### Exercise objective
The exact lines from the start of the material below through the line holding "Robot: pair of" are the answer; return those, pictures excluded.

### Dataset content
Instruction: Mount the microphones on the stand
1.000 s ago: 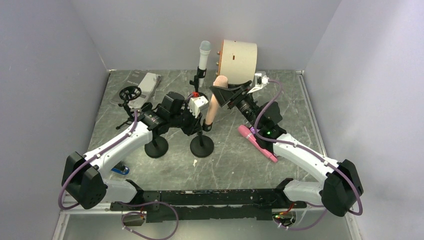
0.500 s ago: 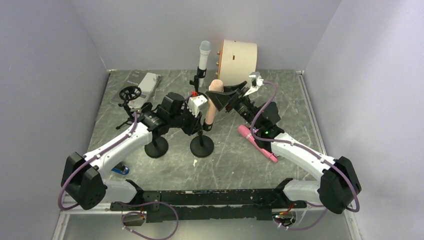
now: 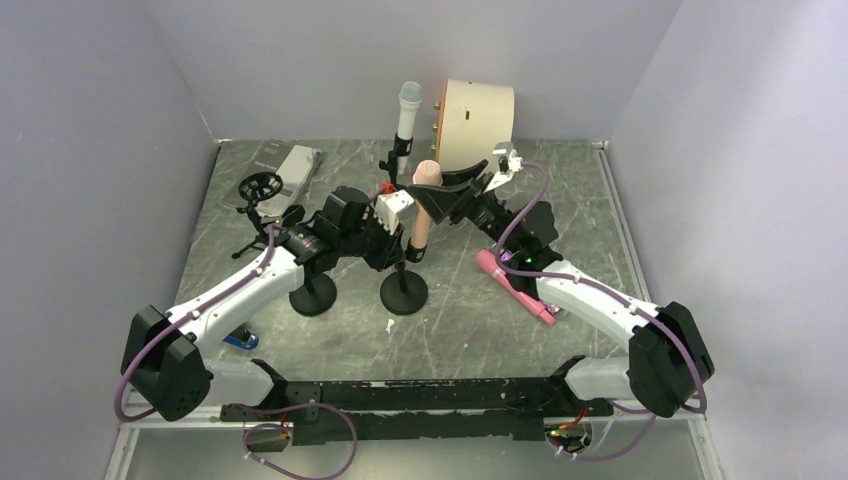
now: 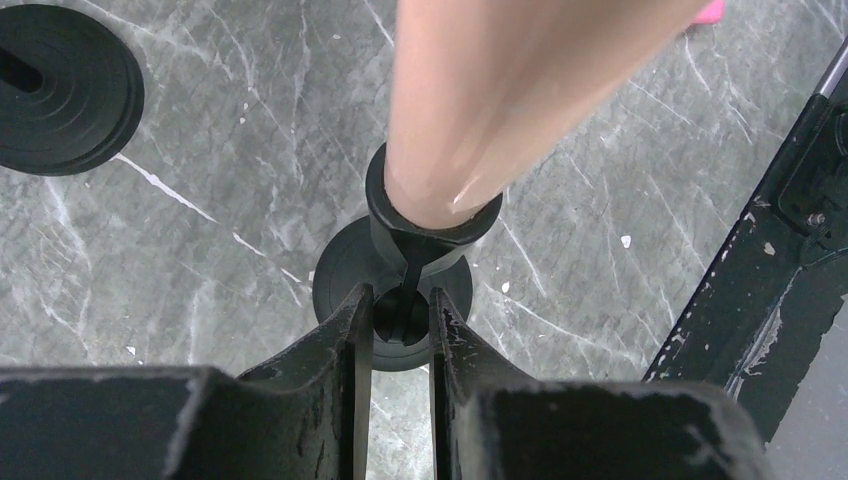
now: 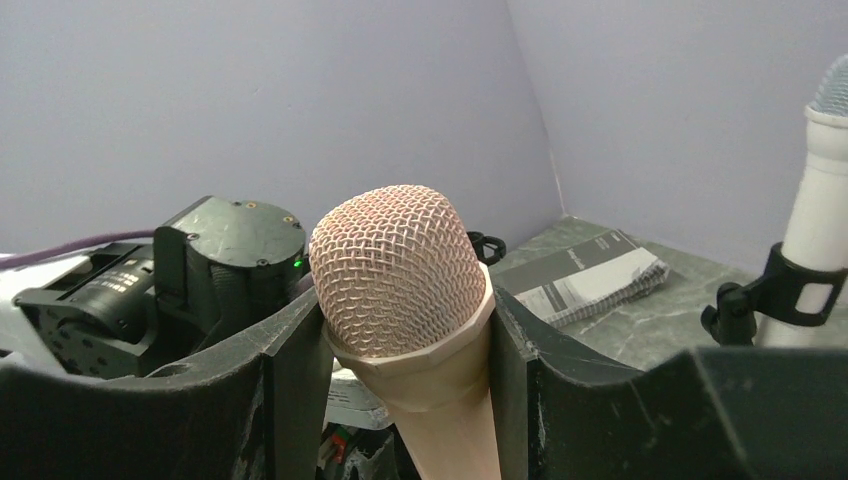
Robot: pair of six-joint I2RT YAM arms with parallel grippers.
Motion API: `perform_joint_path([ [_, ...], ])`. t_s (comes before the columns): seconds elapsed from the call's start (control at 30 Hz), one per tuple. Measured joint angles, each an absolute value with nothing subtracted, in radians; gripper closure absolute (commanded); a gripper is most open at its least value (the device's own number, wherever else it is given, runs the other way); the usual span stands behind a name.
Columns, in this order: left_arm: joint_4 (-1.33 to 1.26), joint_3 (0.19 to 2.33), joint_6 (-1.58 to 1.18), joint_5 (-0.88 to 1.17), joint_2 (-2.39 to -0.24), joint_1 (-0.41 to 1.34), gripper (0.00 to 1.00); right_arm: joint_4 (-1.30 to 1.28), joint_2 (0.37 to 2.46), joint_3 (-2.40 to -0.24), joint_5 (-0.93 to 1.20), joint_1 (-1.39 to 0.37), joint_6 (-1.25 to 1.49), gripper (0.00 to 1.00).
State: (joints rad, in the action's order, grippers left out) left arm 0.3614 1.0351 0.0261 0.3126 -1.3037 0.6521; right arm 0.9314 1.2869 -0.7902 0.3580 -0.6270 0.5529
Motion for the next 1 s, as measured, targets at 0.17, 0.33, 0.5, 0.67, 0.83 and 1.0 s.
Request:
perform_joint_path([
  [0.17, 0.356, 1.033, 0.015, 0.306, -1.304, 0.654, 0.98, 0.892, 1.267, -0.774, 0.231, -0.645, 0.565, 1.00],
  [0.33, 0.352, 1.024, 0.013, 0.305, -1.297, 0.654, 0.98, 0.846, 1.212, -0.725, 0.003, -0.684, 0.622, 1.00],
  [0.5, 0.348, 1.018, 0.010, 0.305, -1.293, 0.654, 0.97, 0.743, 1.198, -0.726, -0.207, -0.691, 0.756, 1.00],
  [0.67, 0.347, 1.018, -0.004, 0.301, -1.292, 0.654, 0.97, 0.640, 1.198, -0.742, -0.352, -0.691, 0.875, 1.00],
  [0.83, 0.345, 1.018, -0.016, 0.295, -1.292, 0.654, 0.98, 0.653, 1.198, -0.730, -0.383, -0.697, 0.882, 1.00],
  [1.0, 0.345, 1.018, -0.020, 0.293, -1.292, 0.654, 0.98, 0.855, 1.218, -0.655, -0.268, -0.704, 0.773, 1.00],
])
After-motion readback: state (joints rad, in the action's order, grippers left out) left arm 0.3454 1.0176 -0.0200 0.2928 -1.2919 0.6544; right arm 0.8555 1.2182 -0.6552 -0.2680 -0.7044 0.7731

### Exercise response
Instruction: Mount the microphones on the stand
1.000 s ago: 
0.500 s ago: 
now: 
now: 
now: 
Robot: pair of six-joint I2RT YAM arms with parallel grippers.

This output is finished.